We found that there was quite a positive response. People were absolutely overwhelmed that they got to choose their provider. They got their preference to result in better engagement. They were very pleased with how that turned out. So, it may seem like it couldn’t work, but it actually worked really well.
A little bit more on net widening in this slide just to specify the issues we want to avoid, additional technical violations we want to avoid, lower risk offenders placed into more intensive supervision just to get access to care. We want to have a good partnership between providers and criminal justice professionals on this issue.
In terms of planning, I mentioned a few times the process of planning process we’re doing in Illinois. Different states, because of the relationship of their state to the national health care reform law, may be in different spots on this. Illinois is very supportive and going right down this road. Other states are holding back, and that’s every prerogative to make their decision.
In states where it’s possible, this can be done at the state level, but it can also be done at the community level. So, this is to think about your local politics and how things fall out, but if your criminal justice system is already engaged in behavioral health treatment and your community health providers work with the criminal justice system, you have the building blocks. There’s just some additional partners like Medicaid and insurance that needs to be brought into the conversation.
So, in terms of recommendation, we certainly recommend that you take a systems approach, incorporating the essential elements that are required to build recovery, balance the sanctions and rewards process in the criminal justice system to promote engagement, promoting client recovery from substance abuse and mental health conditions, and involving the community where offenders come from and almost all of them will be returning to.
Some of the components of care continuity for justice populations are on this slide: Screening, comprehensive clinical assessment, placement in community substance abuse and mental health services, ongoing care management to support engagement and retention, and to report regularly on compliance to the criminal justice system.

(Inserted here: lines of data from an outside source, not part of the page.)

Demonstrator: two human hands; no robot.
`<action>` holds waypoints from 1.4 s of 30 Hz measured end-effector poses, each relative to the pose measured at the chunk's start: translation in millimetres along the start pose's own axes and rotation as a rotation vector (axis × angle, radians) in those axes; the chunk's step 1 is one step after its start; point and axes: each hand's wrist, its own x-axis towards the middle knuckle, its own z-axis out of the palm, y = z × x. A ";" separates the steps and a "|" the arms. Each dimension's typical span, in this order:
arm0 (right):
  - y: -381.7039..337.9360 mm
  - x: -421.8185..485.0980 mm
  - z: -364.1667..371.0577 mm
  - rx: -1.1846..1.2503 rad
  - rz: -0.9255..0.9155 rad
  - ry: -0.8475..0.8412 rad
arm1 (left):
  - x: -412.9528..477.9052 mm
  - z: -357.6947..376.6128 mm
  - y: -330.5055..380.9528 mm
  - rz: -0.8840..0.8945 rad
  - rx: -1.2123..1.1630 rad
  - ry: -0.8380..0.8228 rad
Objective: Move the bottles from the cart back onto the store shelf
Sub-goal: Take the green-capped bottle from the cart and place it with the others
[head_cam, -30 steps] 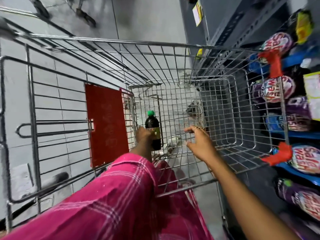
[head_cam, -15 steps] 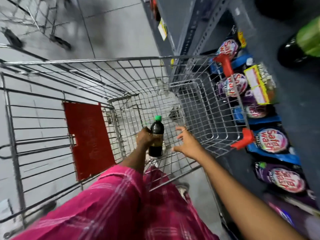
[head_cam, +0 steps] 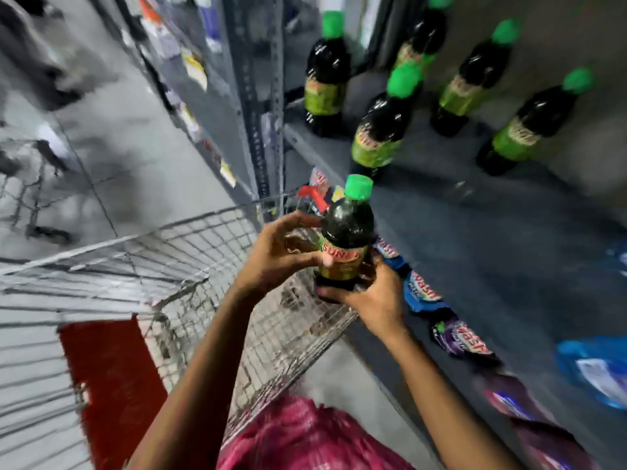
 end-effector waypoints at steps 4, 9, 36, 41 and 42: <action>-17.5 12.0 -43.6 0.062 -0.100 0.229 | 38.0 41.2 42.6 0.122 0.095 -0.179; -29.1 37.3 -79.2 0.113 -0.199 0.522 | 81.8 98.5 55.8 0.258 0.213 -0.286; 21.8 56.9 -92.4 -0.048 -0.135 0.508 | 86.9 133.7 -47.1 0.371 0.610 0.023; 19.0 53.1 -86.7 -0.048 -0.142 0.519 | 81.1 131.4 -43.9 0.354 0.612 0.090; 18.7 52.7 -87.1 -0.053 -0.139 0.518 | 80.5 132.0 -43.9 0.356 0.615 0.102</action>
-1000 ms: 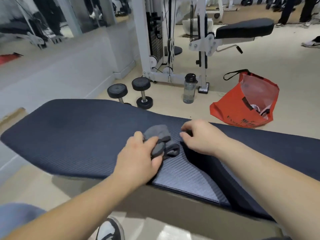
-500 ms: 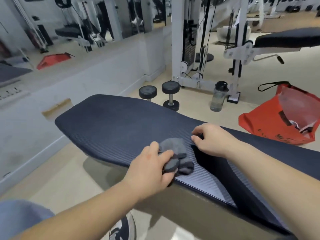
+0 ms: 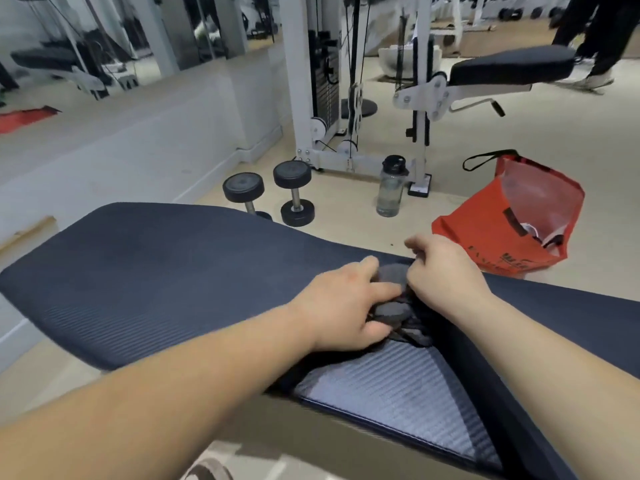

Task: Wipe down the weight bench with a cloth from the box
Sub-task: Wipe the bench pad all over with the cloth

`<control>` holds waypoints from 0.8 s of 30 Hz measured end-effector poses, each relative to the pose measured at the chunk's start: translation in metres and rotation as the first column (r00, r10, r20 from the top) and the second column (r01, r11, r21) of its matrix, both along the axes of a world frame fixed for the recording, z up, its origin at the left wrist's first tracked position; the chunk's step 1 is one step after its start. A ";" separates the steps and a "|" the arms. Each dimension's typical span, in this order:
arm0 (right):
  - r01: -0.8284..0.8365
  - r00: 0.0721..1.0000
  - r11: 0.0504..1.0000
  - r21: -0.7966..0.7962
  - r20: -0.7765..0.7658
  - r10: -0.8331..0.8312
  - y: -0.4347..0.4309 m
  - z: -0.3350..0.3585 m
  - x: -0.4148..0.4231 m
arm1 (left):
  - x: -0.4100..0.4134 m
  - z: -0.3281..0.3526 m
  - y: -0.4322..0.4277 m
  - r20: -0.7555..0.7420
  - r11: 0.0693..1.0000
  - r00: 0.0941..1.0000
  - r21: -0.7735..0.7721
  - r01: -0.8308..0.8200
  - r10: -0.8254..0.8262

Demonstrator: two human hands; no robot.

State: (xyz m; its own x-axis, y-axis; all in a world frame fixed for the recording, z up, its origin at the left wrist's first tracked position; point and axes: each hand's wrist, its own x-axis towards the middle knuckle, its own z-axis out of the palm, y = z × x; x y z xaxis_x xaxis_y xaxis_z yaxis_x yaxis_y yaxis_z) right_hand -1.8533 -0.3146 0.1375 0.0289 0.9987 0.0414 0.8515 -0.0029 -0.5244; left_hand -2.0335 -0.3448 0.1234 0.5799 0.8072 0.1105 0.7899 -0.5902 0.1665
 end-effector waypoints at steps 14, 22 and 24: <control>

Important elements of the infrastructure that try to get the whole focus to shift from an acute, episodic treatment to sustained, chronic disease management and support long term, durable recovery not just the cessation of use.
Often today, we only have access to enough treatments or get people to managing that acute use, but really there’s a much larger goal here. Building community recovery capacity is also valuable. It will probably not be funded by the Medicaid expansion, but it is definitely something to take up in the context of all this planning, good planning that we’re going to do anyway.